<<<<
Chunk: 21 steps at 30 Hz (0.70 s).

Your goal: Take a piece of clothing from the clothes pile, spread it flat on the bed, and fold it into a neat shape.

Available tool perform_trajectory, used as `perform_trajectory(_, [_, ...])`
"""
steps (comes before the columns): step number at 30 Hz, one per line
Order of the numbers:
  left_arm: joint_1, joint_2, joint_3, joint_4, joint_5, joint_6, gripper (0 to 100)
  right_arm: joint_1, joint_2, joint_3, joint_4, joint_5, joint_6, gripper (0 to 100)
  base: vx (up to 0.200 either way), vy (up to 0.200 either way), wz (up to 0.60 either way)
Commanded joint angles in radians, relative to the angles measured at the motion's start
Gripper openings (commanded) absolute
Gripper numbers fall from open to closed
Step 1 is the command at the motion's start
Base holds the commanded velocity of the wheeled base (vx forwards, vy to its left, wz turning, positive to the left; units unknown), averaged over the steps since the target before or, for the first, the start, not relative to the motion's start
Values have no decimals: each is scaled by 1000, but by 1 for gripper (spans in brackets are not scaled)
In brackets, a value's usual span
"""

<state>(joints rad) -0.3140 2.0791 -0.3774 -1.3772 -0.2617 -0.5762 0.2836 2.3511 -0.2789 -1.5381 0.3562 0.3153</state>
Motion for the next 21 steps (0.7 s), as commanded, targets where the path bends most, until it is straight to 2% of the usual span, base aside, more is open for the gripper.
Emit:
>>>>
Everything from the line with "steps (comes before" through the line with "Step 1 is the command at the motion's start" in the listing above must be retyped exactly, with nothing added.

steps (comes before the columns): step number at 30 Hz, one per line
Order of the numbers:
  left_arm: joint_1, joint_2, joint_3, joint_4, joint_5, joint_6, gripper (0 to 100)
  right_arm: joint_1, joint_2, joint_3, joint_4, joint_5, joint_6, gripper (0 to 100)
  base: vx (up to 0.200 either way), vy (up to 0.200 either way), wz (up to 0.60 either way)
Commanded joint angles in radians, relative to the angles measured at the motion's start
Gripper openings (commanded) absolute
Gripper numbers fall from open to closed
Step 1 is the command at the motion's start

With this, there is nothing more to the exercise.